Re: [PATCH] contrib/subtree: Split history with empty trees correctly

[Date Prev][Date Next][Thread Prev][Thread Next][Date Index][Thread Index]

 



[ Sorry it took a few days to reply.  I am absolutely slammed at work
  and will be for the next few weeks at least.  The good news is that
  it's resulting in some nice work on git-subtree!  :) ]

Marcus Brinkmann <m.brinkmann@xxxxxxxxxxxx> writes:

> On 01/20/2016 05:05 AM, David A. Greene wrote:
>> Marcus Brinkmann <m.brinkmann@xxxxxxxxxxxx> writes:
>> 
>>> 'git subtree split' will fail if the history of the subtree has empty
>>> tree commits (or trees that are considered empty, such as submodules).
>>> This fix keeps track of this condition and correctly follows the history
>>> over such commits.
>> 
>> Thanks for working on this!  Please add a test to t7900-subtree.sh.
>
> I couldn't get the tests to run and I couldn't find documentation on how
> to run it.  If you enlighten me I can add a test :)

Just run "make test" in contrib/subtree.  You have to build git first.

>> Can you explain the logic here?  The old code appears to be using the
>> lack of a tree to filter out "mainline" commits from the subtree history
>> when splitting.  If that test is only done before seeing a proper
>> subtree commit and never after, then any commit mainline commit
>> following the first subtree commit in the rev list will miss being
>> marked with set_notree and the cache will not have the identity entry
>> added.
>> 
>> Test #36 in t7900-subtree.sh has a mainline commit listed after the
>> first subtree commit in the rev list, I believe.
>> 
>> I'm not positive your change is wrong, I'd just like to understand it
>> better.  I'd also like a comment explaining why it works so future
>> developers don't get confused.  Overall, I am trying to better comment
>> the code as I make my own changes.
>
> It's possible the patch does not work for some cases.  For example, I
> don't know how the rejoin variant of splits work.

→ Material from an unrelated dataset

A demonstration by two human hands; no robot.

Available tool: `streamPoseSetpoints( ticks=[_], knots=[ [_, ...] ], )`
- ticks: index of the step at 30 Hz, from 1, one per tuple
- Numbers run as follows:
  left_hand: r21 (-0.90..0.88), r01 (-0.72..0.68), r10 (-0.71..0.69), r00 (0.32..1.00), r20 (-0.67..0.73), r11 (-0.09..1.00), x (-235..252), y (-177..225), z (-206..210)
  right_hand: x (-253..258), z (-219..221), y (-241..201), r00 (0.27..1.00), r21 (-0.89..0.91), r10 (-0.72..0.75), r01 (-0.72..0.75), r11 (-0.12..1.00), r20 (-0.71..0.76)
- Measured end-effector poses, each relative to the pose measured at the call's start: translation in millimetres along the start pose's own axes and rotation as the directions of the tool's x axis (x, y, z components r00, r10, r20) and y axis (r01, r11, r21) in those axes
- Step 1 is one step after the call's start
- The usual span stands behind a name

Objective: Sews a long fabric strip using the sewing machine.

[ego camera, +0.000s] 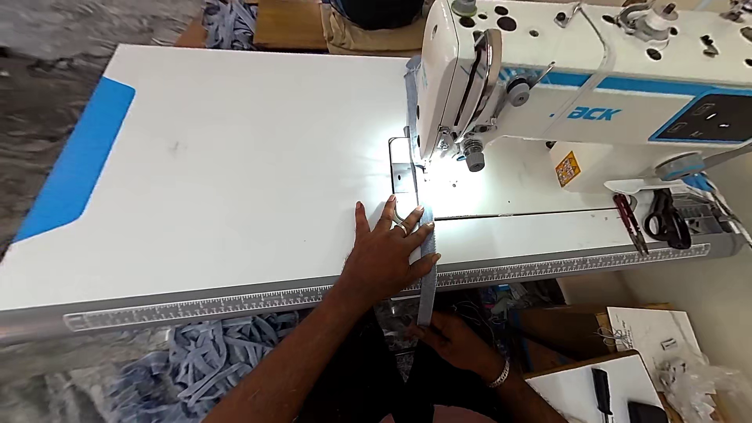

I'm not so much worried about catching all cases of the bug you
identified, though it would be good if the patch did.  I'm much more
concerned about not causing a regression in existing functionality.

> Some observations:
>
> 1) The notree list is never actually used except to identify which
> commits have been visited in check_parents.

It's really verifying that we visited parents before children in the
split code, I think.  That seems like a good check to keep.

Let me make sure I understand your fix too.  Are you essentially
skipping empty commits when splitting?  You original patch said that
split failed but didn't say how.  Did git-subtree spit out an error
message, or did the failure manifest in some other way?  If I knew the
failure mode it might help me understand your changes better.

I see you explain the proble below (thanks!) but I'd still like to know
how you discovered it.  It will help in constructing a test.

> 2) I have no idea what use case is covered by the "if [ -n "$newparents"
> ]; then cache_set $rev $rev; fi".  I left it in purely for traditional
> reasons.  So, clarifying that would go a long way in understanding the
> code, and if there is a test for that, I will figure it out.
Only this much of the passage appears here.